WHAT YOU ARE ASKED TO DO:
Apart from the pictures, return every line of the listing exactly.
*** Opening DATA ***
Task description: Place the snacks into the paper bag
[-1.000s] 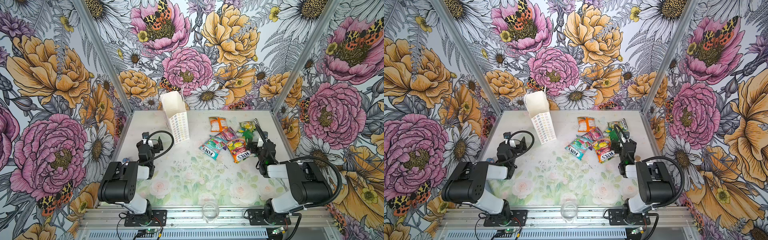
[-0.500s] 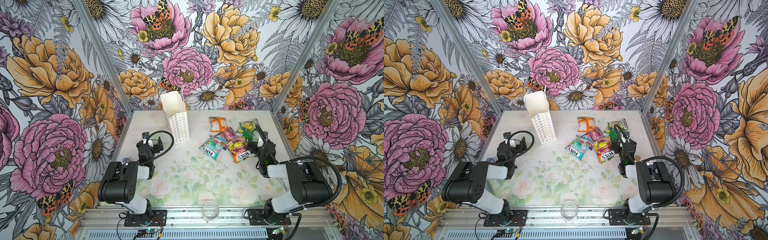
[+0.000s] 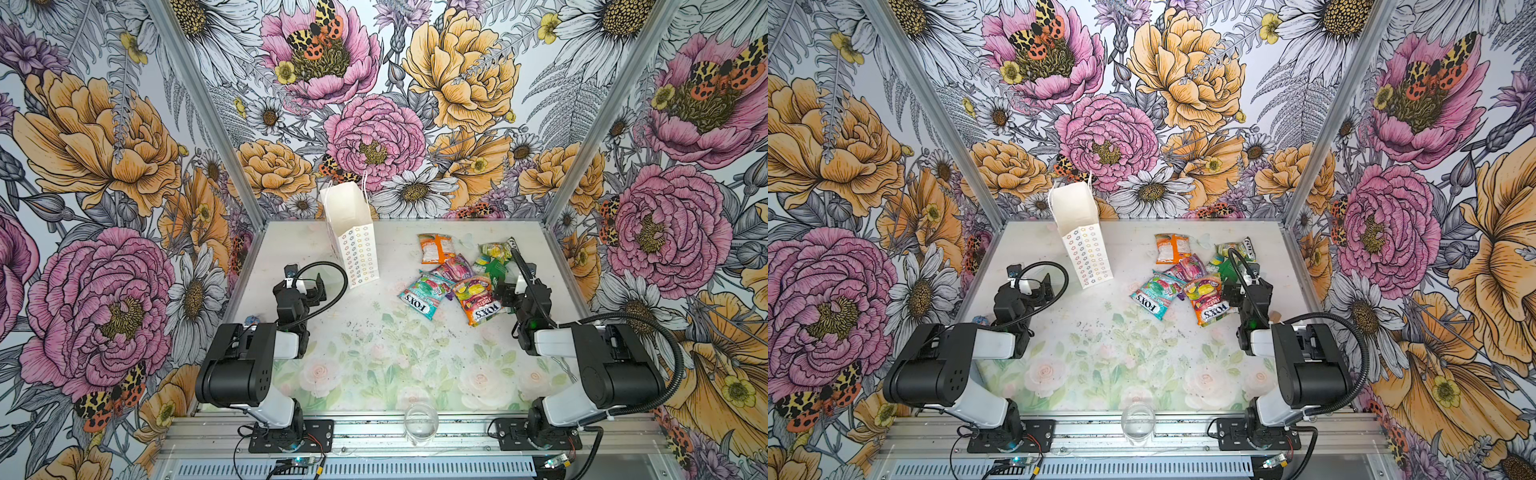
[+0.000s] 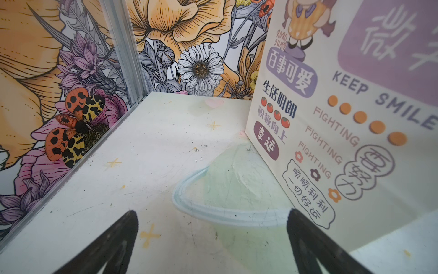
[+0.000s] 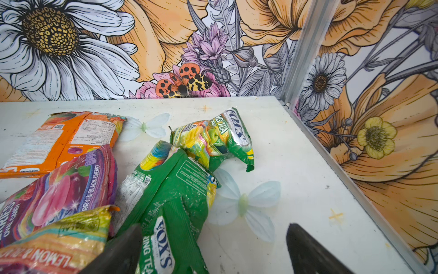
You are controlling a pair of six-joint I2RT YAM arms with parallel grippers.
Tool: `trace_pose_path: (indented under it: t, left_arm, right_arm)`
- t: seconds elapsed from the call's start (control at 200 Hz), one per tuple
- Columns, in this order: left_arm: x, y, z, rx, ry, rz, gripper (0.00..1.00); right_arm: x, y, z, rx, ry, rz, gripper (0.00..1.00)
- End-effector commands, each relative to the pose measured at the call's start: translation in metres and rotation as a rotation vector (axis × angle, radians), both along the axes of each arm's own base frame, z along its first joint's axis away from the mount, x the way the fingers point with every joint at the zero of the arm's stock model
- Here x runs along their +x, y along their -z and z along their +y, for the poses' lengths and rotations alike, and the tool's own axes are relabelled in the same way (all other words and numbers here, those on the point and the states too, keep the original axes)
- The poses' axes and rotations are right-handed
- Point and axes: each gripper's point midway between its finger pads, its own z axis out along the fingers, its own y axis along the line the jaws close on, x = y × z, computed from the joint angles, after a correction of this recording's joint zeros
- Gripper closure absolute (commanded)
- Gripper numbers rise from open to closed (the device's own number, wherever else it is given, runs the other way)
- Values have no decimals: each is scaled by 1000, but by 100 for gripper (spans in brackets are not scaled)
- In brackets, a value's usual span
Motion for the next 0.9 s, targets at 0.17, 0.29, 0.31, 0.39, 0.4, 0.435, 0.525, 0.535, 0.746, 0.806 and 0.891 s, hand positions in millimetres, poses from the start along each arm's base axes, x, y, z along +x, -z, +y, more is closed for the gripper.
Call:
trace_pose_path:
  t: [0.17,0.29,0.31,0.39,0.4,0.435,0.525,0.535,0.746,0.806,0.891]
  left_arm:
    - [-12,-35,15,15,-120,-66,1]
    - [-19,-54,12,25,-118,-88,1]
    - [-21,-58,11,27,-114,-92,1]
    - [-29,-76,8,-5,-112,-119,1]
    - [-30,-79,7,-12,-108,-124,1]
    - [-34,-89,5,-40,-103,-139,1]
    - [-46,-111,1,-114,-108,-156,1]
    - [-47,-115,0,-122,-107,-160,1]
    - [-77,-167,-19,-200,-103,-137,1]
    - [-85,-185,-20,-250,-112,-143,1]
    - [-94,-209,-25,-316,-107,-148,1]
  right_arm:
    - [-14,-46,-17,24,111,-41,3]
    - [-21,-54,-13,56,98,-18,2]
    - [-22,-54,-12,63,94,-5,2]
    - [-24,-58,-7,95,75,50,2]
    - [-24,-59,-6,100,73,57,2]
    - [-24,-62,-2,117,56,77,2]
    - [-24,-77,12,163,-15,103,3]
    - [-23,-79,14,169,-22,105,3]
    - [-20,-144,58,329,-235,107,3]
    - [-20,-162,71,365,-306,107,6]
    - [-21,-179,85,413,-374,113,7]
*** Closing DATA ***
WRITTEN RESPONSE:
Task description: Place the snacks into the paper bag
[-1.000s] 
[-0.500s] 
[+0.000s] 
[+0.000s] 
[+0.000s] 
You are controlling a pair of six-joint I2RT YAM arms with parallel grippers.
Tool: `trace_pose_path: (indented under it: t, left_arm, right_arm)`
- t: seconds elapsed from the call's start (control at 200 Hz), one per tuple
- Columns, in this order: left_arm: x, y, z, rx, ry, rz, gripper (0.00..1.00); right_arm: x, y, z, rx, ry, rz, gripper (0.00..1.00)
- End-effector commands, each relative to the pose measured at the call's start: translation in metres and rotation as a rotation vector (axis × angle, radians), both along the axes of each arm's own base frame, z along its first joint's axis away from the mount, x the way the fingers point with every joint at the zero of the arm's stock model
- Here x runs along their +x, y along their -z and z along their +y, for the poses' lengths and rotations alike, and the tool's own axes are relabelled in the same way (all other words and numbers here, those on the point and the states too, keep the original axes)
- The poses' axes and rotations are right-handed
- Point and axes: each gripper's point midway between its finger pads, its own z axis out along the fingers, its own y axis along the line the jaws close on, x = y × z, computed from the joint angles, after a correction of this recording's joint zeros
- Gripper closure absolute (commanded)
- Gripper numbers rise from open to closed (the device's own number, wherever else it is given, runs the other way)
- Values have no decimals: each is scaled by 1000, but by 100 for gripper (spans in brackets are not scaled)
- In brackets, a value's usual span
Motion for the next 0.9 s, targets at 0.17, 0.29, 0.31, 0.39, 0.4, 0.435, 0.525, 0.535, 0.746, 0.806 and 0.891 s, hand positions in millimetres, poses from the start along each arm's base axes, x, y, z along +x, -z, +y, more is closed for the gripper.
Call:
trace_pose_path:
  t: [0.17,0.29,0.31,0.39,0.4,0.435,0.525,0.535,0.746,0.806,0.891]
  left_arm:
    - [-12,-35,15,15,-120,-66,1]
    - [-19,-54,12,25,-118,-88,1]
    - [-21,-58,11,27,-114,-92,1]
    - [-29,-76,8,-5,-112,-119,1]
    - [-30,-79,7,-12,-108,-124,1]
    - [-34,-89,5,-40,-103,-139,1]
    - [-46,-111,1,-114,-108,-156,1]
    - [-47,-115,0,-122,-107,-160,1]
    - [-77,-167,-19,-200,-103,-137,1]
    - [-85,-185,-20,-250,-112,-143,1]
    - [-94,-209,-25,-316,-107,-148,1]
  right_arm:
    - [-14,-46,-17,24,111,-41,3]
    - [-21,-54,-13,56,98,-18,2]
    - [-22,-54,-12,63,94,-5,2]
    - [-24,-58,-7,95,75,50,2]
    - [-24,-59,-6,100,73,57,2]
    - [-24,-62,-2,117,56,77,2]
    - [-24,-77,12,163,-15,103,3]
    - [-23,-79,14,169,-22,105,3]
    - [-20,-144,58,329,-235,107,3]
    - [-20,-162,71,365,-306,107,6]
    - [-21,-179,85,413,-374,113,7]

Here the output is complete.